Like life insurance to a newly-wedded couple, water ETFs are supposedly the best investment in the world. Water is a scarce resource – some 780 million people go without clean water every day of the week. Not a day goes by that we don’t read about water-borne illnesses in the developing world, drought conditions in the US driving up food prices globally, fires, climate change and all other manners of water-related crises.
So why have water ETFs performed so poorly? If clean, potable water is in such short supply, it should make investors boatloads of money, right?
Here’s a chart that shows water ETF versus the S&P 500 index:
(click to enlarge)
The performance looks pretty much the same (slight loss to SPY actually) over 5 years.
Water ETFs are Anything But!
Exchange-traded funds occasionally fall off the wagon. Issuers get so excited to bring a new sector ETF to the market that they miss out on what’s important: what the ETF actually holds.
The PowerShares Water Resource Portfolio (PHO) holds only a fraction of its portfolio in true water stocks. The vast majority is in real estate positions for utilities and water sanitizing companies. The ETF would be more accurately described as a utility REIT, because it is real estate, not water, that the company invests the majority of its assets under management.
The same is also true of the PowerShares Global Water Portfolio (PIO), which has roughly the same weakness – limited water exposure – with the only differentiator being that PIO holds global resource real estate stocks. And it’s down 25% over the prior 5 year period.

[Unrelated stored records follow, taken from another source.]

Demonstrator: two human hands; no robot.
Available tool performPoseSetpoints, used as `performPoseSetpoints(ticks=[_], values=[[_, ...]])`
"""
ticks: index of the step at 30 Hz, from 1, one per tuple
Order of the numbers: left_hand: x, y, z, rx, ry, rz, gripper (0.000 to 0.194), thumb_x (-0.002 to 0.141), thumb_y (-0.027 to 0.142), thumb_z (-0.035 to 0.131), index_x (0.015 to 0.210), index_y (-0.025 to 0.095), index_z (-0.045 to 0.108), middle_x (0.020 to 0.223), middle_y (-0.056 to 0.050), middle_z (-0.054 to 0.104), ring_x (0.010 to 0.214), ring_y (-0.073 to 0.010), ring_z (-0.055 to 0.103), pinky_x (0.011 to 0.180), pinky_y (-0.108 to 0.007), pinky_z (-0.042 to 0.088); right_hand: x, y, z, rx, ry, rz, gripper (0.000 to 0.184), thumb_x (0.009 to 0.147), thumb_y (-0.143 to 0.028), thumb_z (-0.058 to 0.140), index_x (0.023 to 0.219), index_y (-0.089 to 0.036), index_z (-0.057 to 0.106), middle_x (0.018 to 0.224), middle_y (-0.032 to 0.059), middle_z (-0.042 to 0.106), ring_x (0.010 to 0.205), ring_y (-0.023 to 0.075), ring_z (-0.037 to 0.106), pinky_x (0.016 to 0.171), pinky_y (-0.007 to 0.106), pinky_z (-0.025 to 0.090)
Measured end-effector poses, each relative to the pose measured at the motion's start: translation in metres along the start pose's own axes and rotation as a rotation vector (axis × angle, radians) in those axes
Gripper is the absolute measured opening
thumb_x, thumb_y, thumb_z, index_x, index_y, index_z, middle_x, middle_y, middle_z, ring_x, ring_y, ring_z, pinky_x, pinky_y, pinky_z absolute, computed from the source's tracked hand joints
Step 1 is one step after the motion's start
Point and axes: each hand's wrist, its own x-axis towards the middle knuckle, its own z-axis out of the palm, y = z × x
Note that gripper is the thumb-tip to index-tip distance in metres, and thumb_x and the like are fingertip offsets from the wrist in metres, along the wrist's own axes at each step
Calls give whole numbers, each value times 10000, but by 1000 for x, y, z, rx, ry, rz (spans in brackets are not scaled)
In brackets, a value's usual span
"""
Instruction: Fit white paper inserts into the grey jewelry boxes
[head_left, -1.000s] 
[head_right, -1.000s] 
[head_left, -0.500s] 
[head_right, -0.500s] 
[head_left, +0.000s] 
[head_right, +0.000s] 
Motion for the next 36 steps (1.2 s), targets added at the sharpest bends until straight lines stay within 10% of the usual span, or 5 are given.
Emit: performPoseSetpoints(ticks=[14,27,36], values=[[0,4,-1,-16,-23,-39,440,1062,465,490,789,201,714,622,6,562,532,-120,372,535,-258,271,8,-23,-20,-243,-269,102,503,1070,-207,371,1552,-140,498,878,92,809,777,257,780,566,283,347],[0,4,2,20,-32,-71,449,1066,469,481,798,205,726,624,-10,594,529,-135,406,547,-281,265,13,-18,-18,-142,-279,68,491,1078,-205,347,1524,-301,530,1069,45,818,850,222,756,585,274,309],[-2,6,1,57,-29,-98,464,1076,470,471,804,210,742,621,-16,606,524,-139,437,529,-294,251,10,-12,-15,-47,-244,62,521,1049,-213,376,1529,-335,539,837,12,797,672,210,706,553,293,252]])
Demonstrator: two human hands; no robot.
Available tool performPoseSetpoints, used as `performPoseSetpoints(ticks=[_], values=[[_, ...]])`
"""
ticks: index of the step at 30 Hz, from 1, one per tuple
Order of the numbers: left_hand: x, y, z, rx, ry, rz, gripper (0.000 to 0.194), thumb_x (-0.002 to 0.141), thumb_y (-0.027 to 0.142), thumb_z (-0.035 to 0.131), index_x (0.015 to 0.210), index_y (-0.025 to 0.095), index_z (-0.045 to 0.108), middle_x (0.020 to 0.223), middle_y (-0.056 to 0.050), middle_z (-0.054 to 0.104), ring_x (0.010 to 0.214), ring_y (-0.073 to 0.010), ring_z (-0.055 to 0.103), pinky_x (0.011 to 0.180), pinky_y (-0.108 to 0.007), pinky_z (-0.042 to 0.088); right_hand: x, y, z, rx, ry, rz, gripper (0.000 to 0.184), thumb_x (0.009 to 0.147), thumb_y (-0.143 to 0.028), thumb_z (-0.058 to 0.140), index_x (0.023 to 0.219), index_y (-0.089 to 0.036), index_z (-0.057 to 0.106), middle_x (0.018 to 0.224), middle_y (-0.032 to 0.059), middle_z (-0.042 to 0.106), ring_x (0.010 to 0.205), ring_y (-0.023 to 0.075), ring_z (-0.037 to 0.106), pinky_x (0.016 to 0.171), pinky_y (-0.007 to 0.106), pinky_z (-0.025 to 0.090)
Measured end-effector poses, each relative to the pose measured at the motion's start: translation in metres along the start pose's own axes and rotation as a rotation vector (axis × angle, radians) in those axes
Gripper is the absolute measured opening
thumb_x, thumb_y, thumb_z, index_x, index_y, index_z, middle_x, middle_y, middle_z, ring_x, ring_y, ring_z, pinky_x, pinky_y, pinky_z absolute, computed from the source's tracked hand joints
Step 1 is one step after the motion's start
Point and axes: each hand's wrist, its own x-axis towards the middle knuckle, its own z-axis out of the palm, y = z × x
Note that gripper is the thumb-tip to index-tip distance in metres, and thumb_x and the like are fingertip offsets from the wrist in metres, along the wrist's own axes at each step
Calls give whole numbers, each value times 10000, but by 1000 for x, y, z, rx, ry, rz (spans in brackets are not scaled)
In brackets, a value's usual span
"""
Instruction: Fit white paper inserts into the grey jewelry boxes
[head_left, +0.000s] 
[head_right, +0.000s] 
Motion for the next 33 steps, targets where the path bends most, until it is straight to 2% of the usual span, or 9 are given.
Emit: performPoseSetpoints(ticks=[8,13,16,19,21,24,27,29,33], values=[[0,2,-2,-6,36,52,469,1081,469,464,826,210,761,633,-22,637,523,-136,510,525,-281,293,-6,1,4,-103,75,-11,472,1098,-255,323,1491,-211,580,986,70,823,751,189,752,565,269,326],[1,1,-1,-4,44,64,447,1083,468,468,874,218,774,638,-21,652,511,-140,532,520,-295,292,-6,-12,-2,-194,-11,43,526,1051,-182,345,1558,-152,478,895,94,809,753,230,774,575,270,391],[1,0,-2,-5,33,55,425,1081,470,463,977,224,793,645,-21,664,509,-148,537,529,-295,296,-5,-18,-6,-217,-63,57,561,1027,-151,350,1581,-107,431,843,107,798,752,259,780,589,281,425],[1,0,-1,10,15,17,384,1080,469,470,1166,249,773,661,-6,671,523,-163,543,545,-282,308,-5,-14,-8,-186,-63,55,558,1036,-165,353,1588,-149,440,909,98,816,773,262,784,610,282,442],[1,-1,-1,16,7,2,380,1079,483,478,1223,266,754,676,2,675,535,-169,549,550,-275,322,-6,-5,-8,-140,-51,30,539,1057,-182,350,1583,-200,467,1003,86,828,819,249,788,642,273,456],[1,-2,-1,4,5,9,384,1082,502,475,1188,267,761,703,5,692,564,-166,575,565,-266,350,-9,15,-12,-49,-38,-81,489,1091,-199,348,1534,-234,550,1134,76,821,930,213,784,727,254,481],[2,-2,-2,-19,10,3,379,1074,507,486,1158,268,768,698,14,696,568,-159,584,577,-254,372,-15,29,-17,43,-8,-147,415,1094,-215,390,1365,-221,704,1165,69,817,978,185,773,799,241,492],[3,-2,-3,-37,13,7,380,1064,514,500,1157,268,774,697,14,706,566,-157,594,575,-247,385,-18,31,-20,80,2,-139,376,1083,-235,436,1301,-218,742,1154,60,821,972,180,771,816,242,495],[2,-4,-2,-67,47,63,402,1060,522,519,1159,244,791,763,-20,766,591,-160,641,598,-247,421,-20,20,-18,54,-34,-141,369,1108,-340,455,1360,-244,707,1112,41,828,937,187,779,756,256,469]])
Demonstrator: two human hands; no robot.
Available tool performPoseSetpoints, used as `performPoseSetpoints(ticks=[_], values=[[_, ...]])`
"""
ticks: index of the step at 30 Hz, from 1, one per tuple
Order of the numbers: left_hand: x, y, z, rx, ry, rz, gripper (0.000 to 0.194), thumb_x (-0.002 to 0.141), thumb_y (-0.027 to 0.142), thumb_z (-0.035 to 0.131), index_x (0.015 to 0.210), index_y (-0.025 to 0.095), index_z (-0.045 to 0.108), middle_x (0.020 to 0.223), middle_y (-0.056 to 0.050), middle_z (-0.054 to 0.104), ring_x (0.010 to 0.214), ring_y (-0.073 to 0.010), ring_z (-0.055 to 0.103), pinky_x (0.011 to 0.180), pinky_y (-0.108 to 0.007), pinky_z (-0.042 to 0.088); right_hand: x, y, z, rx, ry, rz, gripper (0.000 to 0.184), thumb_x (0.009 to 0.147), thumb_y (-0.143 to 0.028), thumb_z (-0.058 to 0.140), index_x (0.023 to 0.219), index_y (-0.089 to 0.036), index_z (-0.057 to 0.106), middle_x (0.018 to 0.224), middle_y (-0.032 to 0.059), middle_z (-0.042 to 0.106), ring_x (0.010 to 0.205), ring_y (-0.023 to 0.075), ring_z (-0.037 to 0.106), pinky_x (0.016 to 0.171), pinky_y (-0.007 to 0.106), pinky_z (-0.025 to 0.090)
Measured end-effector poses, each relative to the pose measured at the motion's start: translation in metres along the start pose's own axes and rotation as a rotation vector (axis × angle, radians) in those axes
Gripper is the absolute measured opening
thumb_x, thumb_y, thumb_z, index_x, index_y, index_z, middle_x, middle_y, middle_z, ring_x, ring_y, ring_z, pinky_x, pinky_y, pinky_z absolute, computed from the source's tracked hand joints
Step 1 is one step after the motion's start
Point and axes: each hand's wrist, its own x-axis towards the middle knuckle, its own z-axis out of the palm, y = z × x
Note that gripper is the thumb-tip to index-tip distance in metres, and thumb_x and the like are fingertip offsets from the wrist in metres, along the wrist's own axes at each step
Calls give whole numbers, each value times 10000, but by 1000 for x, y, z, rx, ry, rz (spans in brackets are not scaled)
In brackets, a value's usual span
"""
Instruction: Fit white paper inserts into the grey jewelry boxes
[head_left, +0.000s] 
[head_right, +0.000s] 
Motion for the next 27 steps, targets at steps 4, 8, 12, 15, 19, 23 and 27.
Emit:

The S&P Global Water Index (CGW) fund holds far more global water companies, but the largest holdings are in the water infrastructure business. Building new water mains is an entirely different business than cleaning water for human consumption. The supply of industrial and base metals is hardly affected by increased water use. CGW dpes no better, turning in a 7% loss over the prior 5 year period.
Why Water Stocks Won’t Outperform
Let’s look at some of the headwinds that affect a commodity industry:
- Regulation – Anyone who has ever listened to a utility’s conference call knows that prices for the end product (gas or electricity) is strictly regulated by local governments. Simply put, if there is any margin in selling natural gas and electricity, you can bet that politicians will stick their hands in the kitty. The same is true of water – usually only one provider services a geographic area, which brings regulation.
- High capital expenditures – Utilities are not a cheap business to run. Water pipes are neither inexpensive to install, nor inexpensive to maintain. Additionally, much of the cash flow generated by any utility is used to buy new capital expenditures that are necessary to continuing operations. When businesses report earnings in the form of more water treatment plants, water lines, or even new coal power plants, only a handful of cash can be returned to owners.
- It’s a commodity! – Businesses cannot add value to a commodity. The term “commodity” literally means that the product or service is the same from place to place. Nike can slap a swoosh on a pair of shoes to increase profit margins. You cannot slap a logo on water to sell it at a higher price.
- No pure plays – Water stocks as a pure-play do not exist. It is only natural that the companies in the water business are either managed by municipalities, or involved in other businesses like trash disposal or electricity and gas sales. One of the few ways to improve margins in the utilities space is to cut costs – combining administrative costs from multiple service providers is one of the easiest. In short, pure-plays do not exist – you’re buying utilities, not water.
- Miserable fees – Water ETFs on the market have incredibly high fees for undiversified funds with a small number of holdings. PowerShares Water Resource Portfolio (PHO) charges .60% per year, the Claymore S&P Global Water Index (CGW) grabs .65% annually, and the PowerShares Global Water Portfolio (PIO) wants .75% of assets each year. That’s a lot to pay for market-matching performance.
If anything, water ETFs are simply over-marketed funds that will likely keep pace with the broad market and be net losers in the end due to the fee structure (see the 5 lowest cost ETFs on earth to maximize total passive returns). To those of us who have never feared a day without clean water, water seems like an incredible opportunity here and abroad. The problem, however, is that water is not scarce; only clean water is in short supply. As long as water is a regulated, competitive, and capital intensive commodity product, investors won’t get much better returns than they would in a broad market index.
The best way to make money in the water industry might just be selling ETFs “designed” to track it.